Carvedilol Regular-release Tablets
Alpha- and beta-blocking drugs are
used in the treatment of hypertension,
and when 1 drug can combine the receptor
blockade, it should be expected to
enhance therapeutic outcomes. Carvedilol,
a nonselective beta-blocker with
selective alpha-1 blocking actions,
appears to offer better results than
agents possessing only 1 variety of
receptor-blocking activity. Carvedilol is
available in 3.125-, 6.25-, 12.5-, and 25-
mg tablet strengths from Apotex Inc,
Caraco Pharmaceutical Laboratories, and
Mylan Laboratories.
The beneficial actions for beta-blockers
in congestive heart failure are based
on theoretical action, suggesting a
decrease of sympathetic outflow at the
cardiac level or an alteration in renin
release. The additional effect of alpha-1
blockade with carvedilol results in general
peripheral arterial and venous dilation,
with the effects on standing blood pressure
being the most pronounced.
In general, beta-blockers are indicated
for the treatment of hypertension,
angina, and heart failure.
Although carvedilol can be used as
monotherapy, it is usually employed in
conjunction with other drug management
options (digoxin, thiazides, angiotensin-
converting enzyme [ACE] inhibitors)
to increase patient survival and
reduce the frequency of hospitalization.
The nonselectivity of the beta-blocking
effect of carvedilol means that bronchial
asthma is a specific contraindication to
its use, with deaths reported following
even a single dose. It also is not recommended
in the presence of hepatic
impairment or among the elderly.
The additive hypoglycemic effects
associated with beta-blockers generally
require additional care among diabetic
patients.
Dosing for hypertension starts at 6.25
mg twice daily, with an upper limit of 25
mg twice daily. For congestive heart failure,
the dose is 3.125 mg twice daily,
gradually titrating to response or to a
maximum of 6.25 mg twice daily. Oral
dosing is little affected by food. In polytherapy,
however, carvedilol should be
administered 2 hours prior to an ACE
inhibitor to reduce orthostatic hypotension
and other symptoms of general vasodilation.

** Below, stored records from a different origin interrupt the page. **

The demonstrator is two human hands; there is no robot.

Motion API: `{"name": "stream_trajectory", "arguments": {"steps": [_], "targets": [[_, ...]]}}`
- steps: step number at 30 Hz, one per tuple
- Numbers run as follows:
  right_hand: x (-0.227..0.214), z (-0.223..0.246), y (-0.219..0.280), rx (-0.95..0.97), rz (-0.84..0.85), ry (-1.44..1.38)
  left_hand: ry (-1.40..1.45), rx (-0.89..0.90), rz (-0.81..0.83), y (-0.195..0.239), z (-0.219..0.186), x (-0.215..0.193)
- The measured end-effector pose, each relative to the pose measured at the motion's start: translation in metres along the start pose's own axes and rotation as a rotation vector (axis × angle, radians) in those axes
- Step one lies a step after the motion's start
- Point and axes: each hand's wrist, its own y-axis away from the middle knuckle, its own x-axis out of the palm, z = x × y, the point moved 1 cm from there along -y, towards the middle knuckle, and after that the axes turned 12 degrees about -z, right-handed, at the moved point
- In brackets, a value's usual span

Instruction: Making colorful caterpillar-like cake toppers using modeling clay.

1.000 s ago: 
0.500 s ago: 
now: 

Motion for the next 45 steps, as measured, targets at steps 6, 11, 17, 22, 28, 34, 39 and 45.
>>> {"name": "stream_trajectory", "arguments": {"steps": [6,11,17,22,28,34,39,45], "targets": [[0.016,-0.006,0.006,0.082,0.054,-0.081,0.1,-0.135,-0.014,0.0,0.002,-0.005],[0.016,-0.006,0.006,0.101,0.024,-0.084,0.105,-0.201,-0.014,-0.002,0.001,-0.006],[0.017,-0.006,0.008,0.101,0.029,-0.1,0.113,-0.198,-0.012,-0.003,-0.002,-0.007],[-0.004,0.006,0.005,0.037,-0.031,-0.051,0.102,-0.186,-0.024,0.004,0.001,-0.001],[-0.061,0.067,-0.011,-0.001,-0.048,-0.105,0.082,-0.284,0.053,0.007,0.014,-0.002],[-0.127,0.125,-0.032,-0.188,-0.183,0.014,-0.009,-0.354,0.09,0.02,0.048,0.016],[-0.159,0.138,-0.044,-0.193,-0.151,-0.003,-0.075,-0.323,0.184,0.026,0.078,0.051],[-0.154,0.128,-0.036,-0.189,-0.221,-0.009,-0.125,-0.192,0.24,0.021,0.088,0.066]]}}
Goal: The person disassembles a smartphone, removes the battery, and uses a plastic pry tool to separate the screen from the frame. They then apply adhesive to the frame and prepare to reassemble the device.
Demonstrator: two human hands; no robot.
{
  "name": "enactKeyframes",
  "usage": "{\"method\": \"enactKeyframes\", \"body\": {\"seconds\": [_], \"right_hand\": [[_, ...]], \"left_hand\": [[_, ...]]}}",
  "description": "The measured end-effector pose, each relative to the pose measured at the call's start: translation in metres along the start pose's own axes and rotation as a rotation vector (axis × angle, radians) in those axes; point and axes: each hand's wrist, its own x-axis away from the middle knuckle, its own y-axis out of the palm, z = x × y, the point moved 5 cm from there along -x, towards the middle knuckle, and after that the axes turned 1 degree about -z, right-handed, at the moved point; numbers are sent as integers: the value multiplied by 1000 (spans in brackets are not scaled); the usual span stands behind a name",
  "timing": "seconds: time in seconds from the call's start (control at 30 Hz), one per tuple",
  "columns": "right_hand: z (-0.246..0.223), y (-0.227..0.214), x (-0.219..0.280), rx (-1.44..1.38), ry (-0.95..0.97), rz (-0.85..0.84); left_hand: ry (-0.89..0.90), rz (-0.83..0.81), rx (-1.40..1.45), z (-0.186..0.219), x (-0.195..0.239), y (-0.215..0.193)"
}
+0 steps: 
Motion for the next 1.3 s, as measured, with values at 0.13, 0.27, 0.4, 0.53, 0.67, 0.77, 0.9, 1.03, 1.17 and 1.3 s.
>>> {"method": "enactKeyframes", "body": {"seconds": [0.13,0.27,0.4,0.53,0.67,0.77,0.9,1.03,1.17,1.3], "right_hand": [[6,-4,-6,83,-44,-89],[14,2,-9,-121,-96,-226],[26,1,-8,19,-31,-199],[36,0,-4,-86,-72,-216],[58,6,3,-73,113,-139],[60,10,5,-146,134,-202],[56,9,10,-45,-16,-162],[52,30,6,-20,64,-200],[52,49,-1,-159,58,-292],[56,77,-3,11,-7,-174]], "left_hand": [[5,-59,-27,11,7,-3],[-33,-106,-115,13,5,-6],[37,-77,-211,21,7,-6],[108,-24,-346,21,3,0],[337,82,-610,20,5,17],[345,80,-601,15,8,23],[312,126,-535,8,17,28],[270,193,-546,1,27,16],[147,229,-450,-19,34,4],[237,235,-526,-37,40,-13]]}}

In addition, cessation of therapy
should be done gradually to prevent
rebound pressor effects.
Among patients hospitalized with congestive
heart failure or left ventricular cardiac
dysfunction, discharge
use of drugs with
beta-blocking effects has
shown a significant reduction
in mortality.
Verapamil Extended-release Capsules (PM)
Extended-release verapamil
(PM) is available in capsule form in
100-, 200-, and 300-mg strengths from
Mylan Laboratories. Indications for verapamil
include the management of
Prinzmetal-variant, unstable, or chronic
stable angina; hypertension; and to control
ventricular rates at rest or with concurrent
atrial fibrillation. It also is used to
prevent the recurrence of paroxysmal
supraventricular tachycardia.
The effect of calcium channel blockers
such as verapamil on cardiac conduction
can create serious adverse effects, and
while the frequency is under 2% overall,
they can range from asymptomatic firstdegree
atrioventricular block to serious
third-degree block. Other adverse effects
from oral administration are seen in over
6% of users, requiring a reduction in
dose. The severity of the side effects increases
with concurrent use of betablockers
or digoxin. In some cases, the
negative inotropic effects associated
with verapamil can actually cause congestive
heart failure or pulmonary edema.
The most common complaint from
patients regarding verapamil is constipation.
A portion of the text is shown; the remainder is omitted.